Capper over at Cognitive Dissidence has his own take on this that’s definitely worth a read.

Someone should tell Rick Esenberg there’s a difference between a crime and a non-crime

For being a licensed attorney, Rick Esenberg sure doesn’t seem to know the difference between a crime and a non-crime.

I understand that Chris “capper” Liebenthal has become a popular whipping boy for so many on the right who want to attack public employees, liberal bloggers, and public employees who happen to be liberal bloggers, due to the trumped-up complaint filed against Liebenthal by Citizens for Responsible Government (CRG), a pro-Scott Walker outfit, but let’s look at some cold hard facts.

Despite the complaint filed with the Milwaukee County District Attorney’s office by CRG, capper was found to have broken no laws. In fact, the CRG complaint was so laughable it cited blog entries Liebenthal made on days off, national holidays, and furlough days as “proof” he was engaging in illegal behavior.

On the other hand, Darlene Wink, who served as Scott Walker’s director of constituent services when he was Milwaukee County Executive, was found out to have been posting pro-Walker, anti-Mark Neumann blog comments on JSOnline, and it’s widely speculated Wink was behind “ScottForGov,” a pro-Walker blog. It was later learned Wink had been doing her pro-Walker blog commenting while on taxpayer time using Milwaukee County resources, and she’s thought to be one of the targets of a John Doe investigation along with former Walker aide Tim Russell.

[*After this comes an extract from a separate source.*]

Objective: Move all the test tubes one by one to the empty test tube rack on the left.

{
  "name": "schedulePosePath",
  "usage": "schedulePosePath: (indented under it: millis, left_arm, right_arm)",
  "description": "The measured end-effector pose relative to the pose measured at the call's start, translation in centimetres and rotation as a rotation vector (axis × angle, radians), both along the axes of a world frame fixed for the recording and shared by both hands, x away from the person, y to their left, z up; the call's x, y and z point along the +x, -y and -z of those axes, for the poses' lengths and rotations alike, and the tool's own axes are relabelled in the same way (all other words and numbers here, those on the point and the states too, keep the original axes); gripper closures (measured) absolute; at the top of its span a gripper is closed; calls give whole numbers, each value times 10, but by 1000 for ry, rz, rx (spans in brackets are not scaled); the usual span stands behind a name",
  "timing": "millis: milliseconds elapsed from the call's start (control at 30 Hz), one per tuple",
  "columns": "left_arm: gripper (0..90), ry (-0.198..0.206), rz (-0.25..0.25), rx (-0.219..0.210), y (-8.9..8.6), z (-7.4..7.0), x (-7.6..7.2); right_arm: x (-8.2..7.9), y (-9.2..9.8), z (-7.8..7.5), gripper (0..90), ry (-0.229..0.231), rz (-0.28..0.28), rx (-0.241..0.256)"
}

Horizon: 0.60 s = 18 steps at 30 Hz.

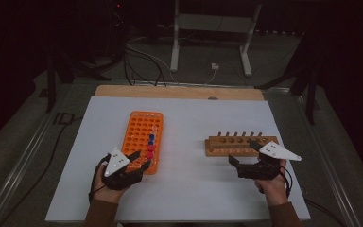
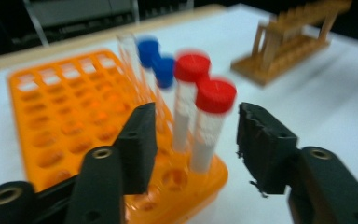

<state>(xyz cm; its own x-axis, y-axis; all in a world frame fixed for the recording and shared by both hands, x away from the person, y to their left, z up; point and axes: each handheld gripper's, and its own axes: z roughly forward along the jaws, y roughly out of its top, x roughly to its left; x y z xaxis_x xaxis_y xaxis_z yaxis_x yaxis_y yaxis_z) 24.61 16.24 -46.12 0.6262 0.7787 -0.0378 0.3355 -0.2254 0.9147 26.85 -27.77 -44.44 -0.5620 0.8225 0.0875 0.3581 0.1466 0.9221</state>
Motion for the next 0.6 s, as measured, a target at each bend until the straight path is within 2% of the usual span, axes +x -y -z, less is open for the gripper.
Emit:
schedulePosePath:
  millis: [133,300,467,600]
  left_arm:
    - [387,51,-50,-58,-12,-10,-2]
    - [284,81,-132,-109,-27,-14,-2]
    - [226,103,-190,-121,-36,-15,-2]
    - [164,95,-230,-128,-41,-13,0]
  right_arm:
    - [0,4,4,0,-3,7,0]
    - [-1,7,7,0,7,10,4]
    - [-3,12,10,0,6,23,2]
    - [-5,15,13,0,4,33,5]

While Cynthia Archer’s role in all of this has yet to be made public, it’s worth noting that the FBI never raided capper’s personal residence, nor did they seize his persona home computers/hard drives.

As Emily Mills noted, comparing capper to Cynthia Archer is like comparing apples to oranges.

capper himself has more on this.

Top Walker administration official takes indefinite leave of absence

According to a report by Steve Schultze of the Milwaukee Journal Sentinel, Cindy Archer, who currently serves as deputy secretary for the Department of Administration in Gov. Scott Walker’s administration, has taken a “personal leave of absence” for an unspecified period of time.

During the last three years of Gov. Walker’s time as Milwaukee County Executive, Archer served as head of the county’s Division of Administrative Services, the county’s top staff job. That position put Archer in charge of the county budget, procurement, information technology and other matters.

I can’t help but wonder if the other shoe is finally going to drop in the “John Doe” investigation into the possibly illegal activities of former Walker staffers Darlene Wink and Tim Russell.

Milwaukee DA, GAB to announce results of “significant investigation” tomorrow?

It’s been speculated HERE and HERE that the Wisconsin Government Accountability Board (GAB) and the Milwaukee County District Attorney’s office will be holding a news conference at 2 p.m. on Monday, April 11 at the GAB office in Madison, with both sources speculating the press conference will discuss the results of a vote fraud investigation.

However, while those sources are speculating that the press conference will discuss vote fraud, I’ve got another idea on what the press conference will deal with.

My bet?

The results of the “significant investigation” that will be released today have to do with the investigation by the Milwaukee County District Attorney’s office into alleged illegal campaign work on the part of Tim Russell and Darlene Wink, both of whom worked in Scott Walker’s office during Walker’s time as Milwaukee County Executive. Both Russell and Wink have allegedly been under investigation by the Milwaukee County DA’s office due to allegations they engaged in illegal campaign work on behalf of Walker’s gubernatorial campaign from their County offices and on County time. Russell’s county-provided computer had previously been seized by the Milwaukee DA’s office, and if I remember correctly, Wink’s personal laptop may have been seized as well.

So while it certainly seems logical to assume the press conference tomorrow will deal with some sort of vote fraud investigation, unless said investigation has uncovered massive, widespread vote fraud, such an investigation doesn’t seem significant enough to warrant a joint press conference in Madison.